As this is a more extensive topic, we have a separate article about cocktails made with pox.
Pox vs. Tequila and Mezcal
Unlike mezcal and tequila, there's no agave involved in making pox. This main difference between the spirits leads to further distinctions. The taste of pox is sweeter and more similar to rum than to mezcal or tequila. Also, the spirit is exclusively produced in Chiapas, whereas the majority of tequila comes from Jalisco, and most mezcal production takes place in Oaxaca.
Here's an overview of how pox differs from tequila and mezcal.
|ABV||19% to 60||35% - 55%||35% to 55%|
|Proof||38 to 120||70 - 110||70 - 110|
|Taste||Sweet corn and subtle smoky notes||Cooked agave, spicy, earthy||Smoky, earthy|
|Produced in||Chiapas||Mainly Jalisco||Mainly Oaxaca|
|Base ingredients||Corn, wheat, sugar cane||Agave||Agave|
The Mayan Spirit that lets you visit the underworld
As a traditional Mayan spirit, it is used in religious ceremonies. In the Tzotzil Mayans language, pox is the equivalent of "medicine" or "healing."
Indigenous communities used it to cure physical and spiritual problems. The high amount of alcohol combined with the burn was associated with healing from stomach pains and being free from evil spirits.
The Mayas believed that the burning sensation after drinking the spirit was caused by evil spirits leaving your body. And the comforting warmth following the burn then would fill the void the evil spirits left behind.
It's also believed that Mayan priests and warriors used pox to try and visit the underworld.
Mexican Spirits Are on the Rise
Pox is the latest member of Mexican spirits aiming to conquer the American Market. For a long time, tequila was the only popular spirit coming from Mexico; -At least on a global level. But with the rise of mezcal, which suddenly went viral, more and more people are getting interested in other Mexican spirits.

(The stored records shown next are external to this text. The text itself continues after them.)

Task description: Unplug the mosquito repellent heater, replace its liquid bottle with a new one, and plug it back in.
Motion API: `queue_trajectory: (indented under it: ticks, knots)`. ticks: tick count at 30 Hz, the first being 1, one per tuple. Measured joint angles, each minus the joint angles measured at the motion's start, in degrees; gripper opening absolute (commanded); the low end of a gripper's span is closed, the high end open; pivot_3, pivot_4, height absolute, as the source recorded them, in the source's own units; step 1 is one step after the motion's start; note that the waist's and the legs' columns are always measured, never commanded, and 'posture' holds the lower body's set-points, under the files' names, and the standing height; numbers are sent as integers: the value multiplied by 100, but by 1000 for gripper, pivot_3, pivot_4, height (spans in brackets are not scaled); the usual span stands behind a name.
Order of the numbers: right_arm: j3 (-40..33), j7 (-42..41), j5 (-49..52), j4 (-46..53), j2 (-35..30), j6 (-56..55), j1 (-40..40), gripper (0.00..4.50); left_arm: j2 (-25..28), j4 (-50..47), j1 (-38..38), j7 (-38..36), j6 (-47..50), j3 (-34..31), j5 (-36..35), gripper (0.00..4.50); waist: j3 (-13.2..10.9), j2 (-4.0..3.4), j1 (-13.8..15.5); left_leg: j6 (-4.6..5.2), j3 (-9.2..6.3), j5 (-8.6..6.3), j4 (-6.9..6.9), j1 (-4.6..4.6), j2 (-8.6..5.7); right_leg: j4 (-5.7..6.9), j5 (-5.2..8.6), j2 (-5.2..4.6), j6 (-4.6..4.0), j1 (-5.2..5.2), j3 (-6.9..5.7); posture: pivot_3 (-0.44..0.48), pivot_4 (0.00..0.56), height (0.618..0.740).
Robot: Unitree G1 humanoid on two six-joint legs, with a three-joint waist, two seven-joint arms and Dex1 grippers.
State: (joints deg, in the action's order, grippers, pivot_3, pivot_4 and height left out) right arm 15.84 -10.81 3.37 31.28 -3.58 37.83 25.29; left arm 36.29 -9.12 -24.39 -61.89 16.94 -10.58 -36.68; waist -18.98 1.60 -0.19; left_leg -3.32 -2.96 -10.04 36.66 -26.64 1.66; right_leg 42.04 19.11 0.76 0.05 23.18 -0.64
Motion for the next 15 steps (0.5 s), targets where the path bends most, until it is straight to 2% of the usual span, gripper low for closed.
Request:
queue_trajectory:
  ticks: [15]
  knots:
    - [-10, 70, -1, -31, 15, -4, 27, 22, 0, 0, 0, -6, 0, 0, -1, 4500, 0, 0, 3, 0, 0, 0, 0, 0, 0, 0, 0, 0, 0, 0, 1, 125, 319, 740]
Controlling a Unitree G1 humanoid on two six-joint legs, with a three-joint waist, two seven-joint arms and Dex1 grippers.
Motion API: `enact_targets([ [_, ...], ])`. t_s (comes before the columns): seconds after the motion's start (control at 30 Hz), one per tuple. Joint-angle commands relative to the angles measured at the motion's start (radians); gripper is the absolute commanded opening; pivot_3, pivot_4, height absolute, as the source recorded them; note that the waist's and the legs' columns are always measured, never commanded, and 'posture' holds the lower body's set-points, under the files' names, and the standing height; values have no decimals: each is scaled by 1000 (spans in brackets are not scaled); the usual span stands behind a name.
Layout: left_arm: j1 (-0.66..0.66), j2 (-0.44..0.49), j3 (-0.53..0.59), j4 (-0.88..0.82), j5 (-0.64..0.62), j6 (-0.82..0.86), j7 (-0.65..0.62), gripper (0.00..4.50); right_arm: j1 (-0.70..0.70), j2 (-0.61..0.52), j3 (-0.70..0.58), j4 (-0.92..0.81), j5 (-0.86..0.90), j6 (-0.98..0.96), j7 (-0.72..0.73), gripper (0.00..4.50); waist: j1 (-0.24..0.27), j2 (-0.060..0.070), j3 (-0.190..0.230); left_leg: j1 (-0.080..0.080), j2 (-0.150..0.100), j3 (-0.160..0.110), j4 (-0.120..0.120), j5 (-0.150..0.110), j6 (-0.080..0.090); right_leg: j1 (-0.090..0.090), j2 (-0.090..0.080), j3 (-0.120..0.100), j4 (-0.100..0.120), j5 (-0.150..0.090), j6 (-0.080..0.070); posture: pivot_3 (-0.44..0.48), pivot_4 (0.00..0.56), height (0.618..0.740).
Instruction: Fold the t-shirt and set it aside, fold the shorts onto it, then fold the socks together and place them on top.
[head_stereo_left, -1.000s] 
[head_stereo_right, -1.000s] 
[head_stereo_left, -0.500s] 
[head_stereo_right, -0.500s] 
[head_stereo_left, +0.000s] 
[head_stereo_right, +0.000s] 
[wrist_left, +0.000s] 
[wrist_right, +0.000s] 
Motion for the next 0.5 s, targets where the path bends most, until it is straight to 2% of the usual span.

That also helped Sotol to establish a place in the world of liquors. And it certainly doesn't hurt pox, either. Additionally, the timing to legally allow selling it outside of the native region was perfect: 2012 was a brilliant time to benefit from the success of mezcal.
Because the Mayan spirit has been kept a secret for such a long time, many bartenders have become curious and begun experimenting with it. Today, you can find it in many bars across Mexico and some North American bars.
Pox is an intriguing and unique spirit with an ancient history. The Mayan aguardiente still plays a significant part in Tzotzil Mayan culture, but it is also one of the new and upcoming Mexican spirits.
If you want to try it yourself, a bottle of Siglo Cero would be a good choice. -It's one of the very few brands that are easily accessible at the moment.